Today we have the wherewithal to transform education into something more than reading, writing (don’t get me started on eliminating cursive!), and arithmetic. Incorporating manufacturing techniques into a curriculum surely could not hurt.

Introduce children to the magic of electricity, the power of water and hydraulics, the importance of repairing something instead of purchasing new. In the end, the entire society will benefit. It’s not a lost cause — yet!

Working with one’s hands positions itself to be an invaluable talent considering the number of us able to do little or nothing. Entertainment and empty video games have taken the place of learning at the feet of a parent or grandparent.

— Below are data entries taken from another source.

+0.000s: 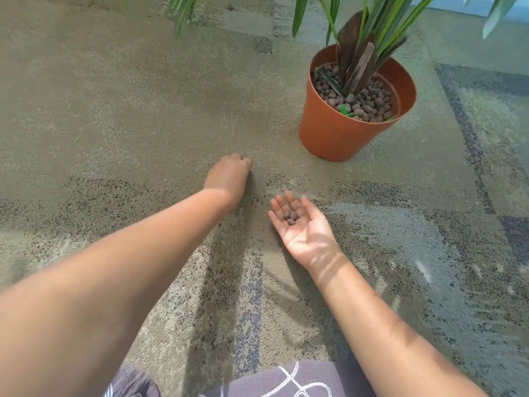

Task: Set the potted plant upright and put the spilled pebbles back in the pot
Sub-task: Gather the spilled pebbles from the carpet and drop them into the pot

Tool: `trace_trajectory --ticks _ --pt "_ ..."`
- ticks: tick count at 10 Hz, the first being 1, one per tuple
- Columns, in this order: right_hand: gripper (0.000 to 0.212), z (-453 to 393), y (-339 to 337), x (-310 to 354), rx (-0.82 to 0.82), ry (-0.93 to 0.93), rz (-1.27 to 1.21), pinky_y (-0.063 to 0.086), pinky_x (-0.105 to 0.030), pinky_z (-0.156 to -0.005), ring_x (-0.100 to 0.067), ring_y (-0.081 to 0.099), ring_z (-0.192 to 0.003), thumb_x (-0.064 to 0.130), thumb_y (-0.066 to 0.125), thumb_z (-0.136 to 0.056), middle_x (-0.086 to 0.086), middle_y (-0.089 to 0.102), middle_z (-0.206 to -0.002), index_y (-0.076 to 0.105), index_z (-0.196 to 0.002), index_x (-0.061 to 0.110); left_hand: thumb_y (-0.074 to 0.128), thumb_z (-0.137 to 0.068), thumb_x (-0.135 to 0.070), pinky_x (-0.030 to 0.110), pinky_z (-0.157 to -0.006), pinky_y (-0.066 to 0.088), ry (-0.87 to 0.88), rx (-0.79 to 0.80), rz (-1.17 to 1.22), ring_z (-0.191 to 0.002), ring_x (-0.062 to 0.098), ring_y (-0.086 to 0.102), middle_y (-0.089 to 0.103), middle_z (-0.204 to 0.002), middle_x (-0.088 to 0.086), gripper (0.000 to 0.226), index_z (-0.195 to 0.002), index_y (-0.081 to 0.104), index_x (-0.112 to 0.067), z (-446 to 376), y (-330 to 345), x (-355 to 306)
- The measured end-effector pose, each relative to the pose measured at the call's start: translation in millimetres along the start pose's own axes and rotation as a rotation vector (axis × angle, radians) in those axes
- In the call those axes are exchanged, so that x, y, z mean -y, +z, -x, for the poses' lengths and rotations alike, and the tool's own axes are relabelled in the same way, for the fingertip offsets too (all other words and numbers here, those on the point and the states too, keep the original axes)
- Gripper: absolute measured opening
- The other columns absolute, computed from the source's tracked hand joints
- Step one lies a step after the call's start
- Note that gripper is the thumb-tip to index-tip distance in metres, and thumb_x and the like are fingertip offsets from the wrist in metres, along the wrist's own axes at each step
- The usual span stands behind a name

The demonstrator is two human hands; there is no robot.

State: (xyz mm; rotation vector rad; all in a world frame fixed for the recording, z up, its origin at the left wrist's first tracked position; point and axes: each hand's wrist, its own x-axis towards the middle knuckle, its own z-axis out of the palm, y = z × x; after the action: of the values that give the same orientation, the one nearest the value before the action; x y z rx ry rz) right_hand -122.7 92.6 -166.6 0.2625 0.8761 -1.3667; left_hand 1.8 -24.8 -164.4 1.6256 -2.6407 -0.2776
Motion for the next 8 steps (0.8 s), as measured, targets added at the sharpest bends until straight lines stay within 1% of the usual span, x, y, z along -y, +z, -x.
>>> trace_trajectory --ticks 1,2,3,4,5,6,7,8 --pt "0.025 0 1 1 -0.021 -0.001 0.004 0.05 -0.039 -0.086 -0.025 0.064 -0.095 0.025 0.05 -0.093 -0.012 0.067 -0.096 0.063 -0.1 0.004 0.048 -0.087 0.004 0.036 -0.076 0.045 -0.032 -0.066 0.176 -0.094 0.03 0.057 0.059 -0.101 0.013 0.018 -0.099 0.059 -0.004 2 -1 -4" --pt "0.026 0 2 2 -0.051 -0.011 -0.006 0.049 -0.038 -0.085 -0.025 0.063 -0.095 0.025 0.049 -0.094 -0.013 0.065 -0.099 0.062 -0.1 0.003 0.056 -0.086 -0.004 0.028 -0.076 0.047 -0.201 -0.052 0.56 -0.084 0.019 0.058 0.062 -0.091 0.003 0.01 -0.088 0.062 -0.011 10 -9 -21" --pt "0.022 2 14 5 -0.102 -0.028 -0.062 0.048 -0.041 -0.091 -0.025 0.06 -0.098 0.021 0.049 -0.094 -0.014 0.062 -0.094 0.059 -0.097 0.002 0.063 -0.083 -0.011 0.019 -0.068 0.053 -0.321 0.017 1.056 -0.072 0.011 0.061 0.062 -0.075 -0.007 0.009 -0.079 0.061 -0.018 38 -20 -66" --pt "0.017 4 25 10 -0.129 -0.051 -0.191 0.049 -0.04 -0.089 -0.023 0.061 -0.097 0.018 0.051 -0.093 -0.012 0.063 -0.083 0.06 -0.091 0.003 0.063 -0.085 -0.018 0.021 -0.073 0.055 -0.369 0.081 1.197 -0.075 0.014 0.063 0.064 -0.075 -0.005 0.007 -0.079 0.06 -0.019 46 -28 -93" --pt "0.014 12 54 35 -0.117 -0.101 -0.3 0.047 -0.032 -0.092 -0.016 0.06 -0.08 0.022 0.053 -0.09 -0.002 0.061 -0.077 0.061 -0.083 0.012 0.056 -0.089 -0.032 0.035 -0.084 0.053 -0.431 0.059 1.388 -0.075 0.017 0.064 0.066 -0.074 -0.001 0.019 -0.076 0.06 -0.018 40 -55 -118" --pt "0.015 23 77 57 -0.109 -0.201 -0.301 0.048 -0.031 -0.089 -0.016 0.06 -0.078 0.019 0.052 -0.089 -0.001 0.062 -0.077 0.061 -0.078 0.013 0.052 -0.09 -0.033 0.037 -0.084 0.054 -0.334 0.006 1.481 -0.08 0.017 0.067 0.07 -0.08 0.0 0.02 -0.078 0.062 -0.021 34 -81 -124" --pt "0.028 41 104 94 -0.024 -0.475 -0.069 0.05 -0.029 -0.089 -0.012 0.06 -0.065 0.015 0.045 -0.094 0.0 0.064 -0.062 0.06 -0.071 0.012 0.049 -0.091 -0.026 0.03 -0.08 0.054 -0.191 -0.03 1.47 -0.08 0.012 0.066 0.069 -0.082 -0.002 0.019 -0.084 0.066 -0.021 -3 -119 -135" --pt "0.03 45 118 113 0.02 -0.504 0.033 0.047 -0.017 -0.091 -0.002 0.058 -0.061 0.017 0.031 -0.1 0.006 0.061 -0.056 0.05 -0.076 0.016 0.046 -0.091 -0.019 0.028 -0.077 0.053 -0.211 0.019 1.485 -0.074 0.016 0.064 0.068 -0.079 0.001 0.024 -0.093 0.068 -0.01 -20 -134 -147"
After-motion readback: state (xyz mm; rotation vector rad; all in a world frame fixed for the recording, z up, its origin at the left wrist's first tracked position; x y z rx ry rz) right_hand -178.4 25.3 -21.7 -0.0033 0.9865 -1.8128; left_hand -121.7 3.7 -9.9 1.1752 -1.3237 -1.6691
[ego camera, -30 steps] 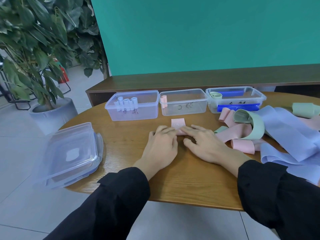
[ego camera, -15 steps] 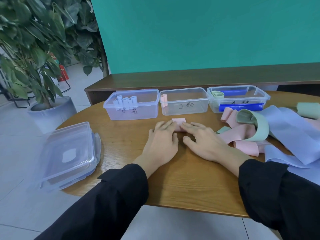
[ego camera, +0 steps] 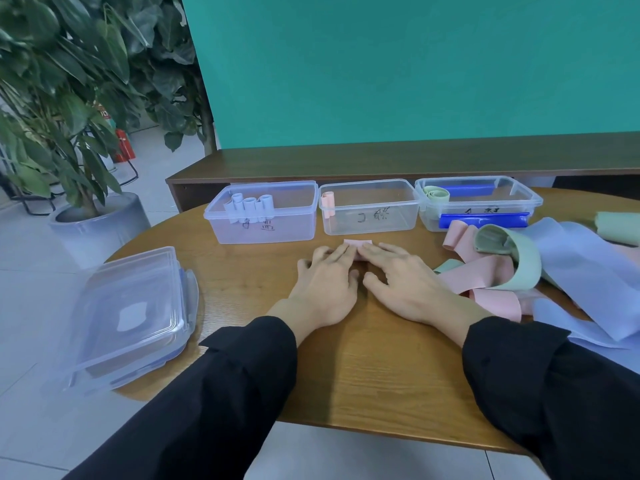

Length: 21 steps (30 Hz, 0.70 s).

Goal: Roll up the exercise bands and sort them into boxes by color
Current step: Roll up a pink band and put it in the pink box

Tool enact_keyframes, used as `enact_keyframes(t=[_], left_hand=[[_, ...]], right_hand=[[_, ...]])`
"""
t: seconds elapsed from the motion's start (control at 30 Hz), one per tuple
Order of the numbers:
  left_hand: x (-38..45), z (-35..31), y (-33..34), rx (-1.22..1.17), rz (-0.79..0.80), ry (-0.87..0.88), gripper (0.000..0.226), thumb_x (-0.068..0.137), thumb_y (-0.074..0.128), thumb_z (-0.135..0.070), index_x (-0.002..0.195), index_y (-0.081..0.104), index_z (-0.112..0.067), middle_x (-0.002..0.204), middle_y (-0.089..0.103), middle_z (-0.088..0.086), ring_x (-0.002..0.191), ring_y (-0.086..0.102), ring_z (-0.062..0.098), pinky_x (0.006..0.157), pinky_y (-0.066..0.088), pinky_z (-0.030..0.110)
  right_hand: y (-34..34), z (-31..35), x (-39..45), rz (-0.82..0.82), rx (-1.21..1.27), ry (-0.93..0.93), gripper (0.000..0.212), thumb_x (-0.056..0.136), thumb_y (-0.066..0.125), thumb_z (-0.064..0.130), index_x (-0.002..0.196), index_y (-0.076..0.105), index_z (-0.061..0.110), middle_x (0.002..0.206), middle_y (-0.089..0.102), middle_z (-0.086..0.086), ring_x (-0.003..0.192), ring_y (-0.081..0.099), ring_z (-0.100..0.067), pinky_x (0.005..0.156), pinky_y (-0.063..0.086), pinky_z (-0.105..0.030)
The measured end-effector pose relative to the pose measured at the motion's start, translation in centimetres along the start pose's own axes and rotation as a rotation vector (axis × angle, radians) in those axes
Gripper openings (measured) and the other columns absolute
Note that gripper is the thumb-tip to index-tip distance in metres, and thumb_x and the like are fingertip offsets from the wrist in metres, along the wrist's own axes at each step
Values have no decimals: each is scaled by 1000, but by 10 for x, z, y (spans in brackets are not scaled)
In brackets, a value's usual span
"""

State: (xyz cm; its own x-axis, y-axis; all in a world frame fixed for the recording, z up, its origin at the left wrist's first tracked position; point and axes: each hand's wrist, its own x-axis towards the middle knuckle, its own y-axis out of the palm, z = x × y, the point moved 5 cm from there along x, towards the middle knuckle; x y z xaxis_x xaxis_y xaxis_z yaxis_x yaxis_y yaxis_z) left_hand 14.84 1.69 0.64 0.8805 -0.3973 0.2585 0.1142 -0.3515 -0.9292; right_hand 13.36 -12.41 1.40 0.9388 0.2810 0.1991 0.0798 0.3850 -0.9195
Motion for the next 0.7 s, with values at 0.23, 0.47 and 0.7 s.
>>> enact_keyframes(t=[0.23,0.47,0.7], left_hand=[[8,3,-9,-44,-129,11,48,102,37,-13,146,49,-29,152,47,-8,140,29,14,106,30,40],[23,8,2,43,-46,5,53,102,36,-18,154,36,-25,159,38,-7,139,29,20,105,30,47],[38,11,7,31,-17,-24,47,104,33,-26,151,35,-25,156,41,-6,139,28,23,103,28,49]], right_hand=[[3,-9,16,47,-7,51,61,99,40,41,158,24,36,166,22,13,153,17,-15,124,16,-45],[2,-15,30,33,24,70,66,96,40,44,159,27,29,165,25,10,153,17,-16,124,17,-44],[0,-15,32,-56,79,59,62,87,38,47,147,48,34,156,44,8,147,34,-19,119,30,-49]])
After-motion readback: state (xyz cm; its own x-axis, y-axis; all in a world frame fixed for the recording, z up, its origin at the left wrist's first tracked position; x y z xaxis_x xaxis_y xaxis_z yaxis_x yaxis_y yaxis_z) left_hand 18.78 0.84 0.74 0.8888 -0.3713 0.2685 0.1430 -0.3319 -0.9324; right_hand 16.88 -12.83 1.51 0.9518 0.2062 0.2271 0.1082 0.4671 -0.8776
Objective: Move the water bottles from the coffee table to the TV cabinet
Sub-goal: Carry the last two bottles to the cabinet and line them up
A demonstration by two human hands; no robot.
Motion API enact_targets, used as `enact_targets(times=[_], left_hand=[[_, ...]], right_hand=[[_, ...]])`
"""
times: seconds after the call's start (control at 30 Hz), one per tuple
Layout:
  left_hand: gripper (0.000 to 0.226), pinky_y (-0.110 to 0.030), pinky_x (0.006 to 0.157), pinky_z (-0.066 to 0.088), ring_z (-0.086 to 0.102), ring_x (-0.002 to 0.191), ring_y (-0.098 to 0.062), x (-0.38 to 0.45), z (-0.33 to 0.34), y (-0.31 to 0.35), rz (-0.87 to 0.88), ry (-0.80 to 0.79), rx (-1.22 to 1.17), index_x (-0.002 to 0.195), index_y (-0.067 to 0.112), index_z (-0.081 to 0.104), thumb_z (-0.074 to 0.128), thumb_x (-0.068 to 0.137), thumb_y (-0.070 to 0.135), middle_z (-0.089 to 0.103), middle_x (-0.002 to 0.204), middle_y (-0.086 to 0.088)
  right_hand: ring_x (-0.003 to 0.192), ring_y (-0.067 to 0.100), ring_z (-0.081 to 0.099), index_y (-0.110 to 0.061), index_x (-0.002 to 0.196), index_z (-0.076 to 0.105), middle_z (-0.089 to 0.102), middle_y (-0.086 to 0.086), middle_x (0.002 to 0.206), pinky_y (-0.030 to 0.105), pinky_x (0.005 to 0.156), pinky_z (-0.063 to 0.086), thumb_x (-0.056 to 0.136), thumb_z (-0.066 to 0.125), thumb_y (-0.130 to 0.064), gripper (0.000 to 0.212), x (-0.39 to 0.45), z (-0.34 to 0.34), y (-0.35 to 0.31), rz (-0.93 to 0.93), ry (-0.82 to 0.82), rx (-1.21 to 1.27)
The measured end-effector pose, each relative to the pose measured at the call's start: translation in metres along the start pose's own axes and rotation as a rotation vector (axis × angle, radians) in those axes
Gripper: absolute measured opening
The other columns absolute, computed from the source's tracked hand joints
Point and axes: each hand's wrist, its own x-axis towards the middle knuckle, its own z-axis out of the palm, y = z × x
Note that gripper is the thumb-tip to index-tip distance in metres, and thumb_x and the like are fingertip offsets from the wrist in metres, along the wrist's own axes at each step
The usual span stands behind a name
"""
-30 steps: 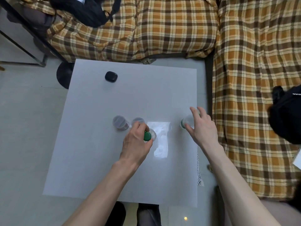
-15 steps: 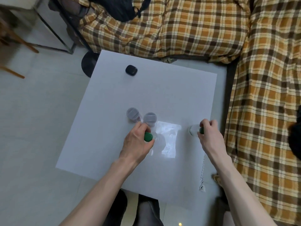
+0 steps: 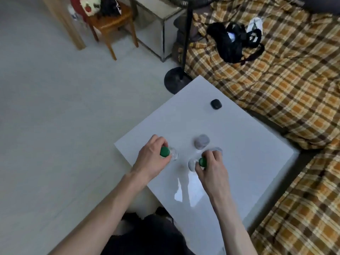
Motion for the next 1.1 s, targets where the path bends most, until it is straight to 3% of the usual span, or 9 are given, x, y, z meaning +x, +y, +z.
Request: enact_targets(times=[0.13, 0.2, 0.27, 0.3, 0.33, 0.4, 0.57, 0.73, 1.1], left_hand=[[0.021, -0.026, 0.069, 0.037, 0.058, 0.082, -0.020, -0.031, -0.072, -0.048, -0.086, 0.163, 0.004, 0.097, 0.014, 0.061, 0.076, 0.083, 0.017, 0.055, 0.100, 0.002], [0.022, -0.029, 0.068, 0.038, 0.058, 0.083, -0.020, -0.049, -0.107, -0.072, -0.136, 0.255, -0.004, 0.096, 0.014, 0.062, 0.078, 0.081, 0.016, 0.057, 0.100, 0.001], [0.022, -0.034, 0.071, 0.044, 0.058, 0.083, -0.021, -0.068, -0.141, -0.096, -0.175, 0.325, -0.025, 0.095, 0.013, 0.063, 0.078, 0.080, 0.015, 0.057, 0.098, 0.001], [0.021, -0.036, 0.073, 0.047, 0.058, 0.083, -0.022, -0.077, -0.156, -0.108, -0.190, 0.354, -0.033, 0.095, 0.012, 0.063, 0.078, 0.080, 0.014, 0.056, 0.097, 0.000], [0.020, -0.037, 0.073, 0.048, 0.058, 0.082, -0.023, -0.086, -0.170, -0.120, -0.208, 0.385, -0.040, 0.093, 0.011, 0.063, 0.078, 0.080, 0.013, 0.056, 0.096, -0.001], [0.019, -0.035, 0.072, 0.046, 0.058, 0.080, -0.023, -0.104, -0.196, -0.146, -0.246, 0.452, -0.056, 0.090, 0.011, 0.063, 0.079, 0.080, 0.013, 0.055, 0.094, -0.001], [0.022, -0.028, 0.071, 0.045, 0.057, 0.077, -0.017, -0.150, -0.255, -0.217, -0.360, 0.566, -0.103, 0.092, 0.015, 0.063, 0.080, 0.078, 0.015, 0.055, 0.095, 0.003], [0.022, -0.010, 0.065, 0.039, 0.055, 0.074, -0.004, -0.192, -0.311, -0.285, -0.465, 0.670, -0.143, 0.089, 0.020, 0.061, 0.079, 0.078, 0.015, 0.053, 0.090, 0.011], [0.019, -0.006, 0.071, 0.040, 0.057, 0.079, -0.001, -0.271, -0.415, -0.388, -0.642, 0.969, -0.153, 0.093, 0.025, 0.063, 0.077, 0.082, 0.017, 0.054, 0.094, 0.011]], right_hand=[[0.069, 0.013, 0.046, -0.018, 0.099, 0.055, 0.050, -0.004, 0.106, 0.020, 0.053, 0.032, 0.087, 0.068, -0.022, 0.019, 0.004, 0.011, -0.088, -0.246, -0.025, 0.007], [0.066, 0.009, 0.046, -0.018, 0.099, 0.055, 0.049, -0.006, 0.103, 0.011, 0.054, 0.037, 0.087, 0.069, -0.020, 0.019, 0.004, 0.015, -0.133, -0.363, -0.046, 0.036], [0.063, 0.006, 0.048, -0.017, 0.099, 0.055, 0.049, -0.006, 0.103, 0.015, 0.056, 0.040, 0.087, 0.070, -0.019, 0.019, 0.002, 0.023, -0.180, -0.472, -0.074, 0.039], [0.062, 0.007, 0.050, -0.015, 0.099, 0.056, 0.050, -0.003, 0.103, 0.025, 0.056, 0.046, 0.087, 0.070, -0.018, 0.019, -0.001, 0.028, -0.203, -0.523, -0.089, 0.030], [0.064, 0.016, 0.053, -0.012, 0.100, 0.057, 0.051, 0.000, 0.104, 0.036, 0.057, 0.049, 0.088, 0.070, -0.018, 0.019, -0.004, 0.036, -0.227, -0.566, -0.107, 0.020], [0.066, 0.028, 0.057, -0.010, 0.101, 0.058, 0.052, 0.004, 0.106, 0.044, 0.059, 0.051, 0.088, 0.070, -0.017, 0.019, -0.012, 0.053, -0.271, -0.640, -0.144, -0.005], [0.068, 0.026, 0.060, -0.012, 0.103, 0.060, 0.051, 0.000, 0.104, 0.041, 0.061, 0.052, 0.086, 0.071, -0.016, 0.021, -0.035, 0.109, -0.364, -0.765, -0.232, 0.011], [0.060, 0.019, 0.058, -0.014, 0.100, 0.060, 0.051, -0.003, 0.098, 0.032, 0.059, 0.046, 0.084, 0.073, -0.015, 0.021, -0.057, 0.165, -0.452, -0.856, -0.286, 0.054], [0.059, 0.024, 0.056, -0.009, 0.097, 0.064, 0.054, 0.002, 0.095, 0.026, 0.061, 0.040, 0.079, 0.077, -0.007, 0.023, -0.103, 0.249, -0.649, -1.189, -0.411, 0.111]])
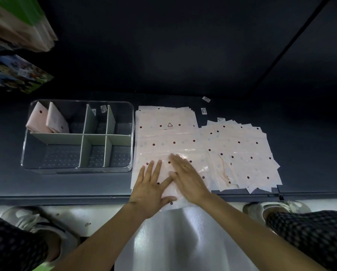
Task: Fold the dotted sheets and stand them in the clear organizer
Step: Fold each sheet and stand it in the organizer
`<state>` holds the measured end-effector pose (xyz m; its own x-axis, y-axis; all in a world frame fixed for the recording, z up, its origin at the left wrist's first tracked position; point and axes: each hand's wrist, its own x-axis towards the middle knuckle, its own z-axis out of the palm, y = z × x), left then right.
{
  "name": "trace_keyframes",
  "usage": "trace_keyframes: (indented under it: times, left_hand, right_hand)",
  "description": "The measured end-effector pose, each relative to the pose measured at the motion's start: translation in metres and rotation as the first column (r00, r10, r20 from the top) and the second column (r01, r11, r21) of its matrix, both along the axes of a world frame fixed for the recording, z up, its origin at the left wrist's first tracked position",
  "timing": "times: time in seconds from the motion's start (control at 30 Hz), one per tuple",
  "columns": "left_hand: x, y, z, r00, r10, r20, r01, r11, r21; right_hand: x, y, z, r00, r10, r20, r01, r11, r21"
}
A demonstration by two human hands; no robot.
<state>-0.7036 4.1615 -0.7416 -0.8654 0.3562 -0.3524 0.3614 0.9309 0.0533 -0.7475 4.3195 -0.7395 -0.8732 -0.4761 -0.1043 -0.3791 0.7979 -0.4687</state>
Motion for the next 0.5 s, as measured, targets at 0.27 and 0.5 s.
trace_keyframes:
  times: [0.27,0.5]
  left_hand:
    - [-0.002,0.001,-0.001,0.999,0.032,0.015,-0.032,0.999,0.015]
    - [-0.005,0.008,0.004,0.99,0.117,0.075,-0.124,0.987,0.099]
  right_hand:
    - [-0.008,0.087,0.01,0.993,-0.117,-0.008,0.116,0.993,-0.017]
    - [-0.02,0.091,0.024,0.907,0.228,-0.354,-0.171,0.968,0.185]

We need more learning within the family and a focus on careers that are timeless — those of the building trades and home repair. Robots may be the future of factory floors, but they do not install floor joists, studs, and trusses. Men and women do that, and with considerable talent.

A lover of all things Apple (computer, phone, etc.), the simple lower case “i” preceding a product line is a dead giveaway to the manufacturer — iMac, iPod, iPhone…. That is a good thing, however, I suggest another twist on that nomenclature.

Kicking the “CAN” is what we have done for decades. Since its founding, this nation has been known as a people with a tenacious approach to learning, be it with hands or heads. I dream that the time will reappear — a time when the ages-old reply to a query, “Who can do this?” is a chorus of young voices shouting “iCAN.”

Would that it were so…. Think about it.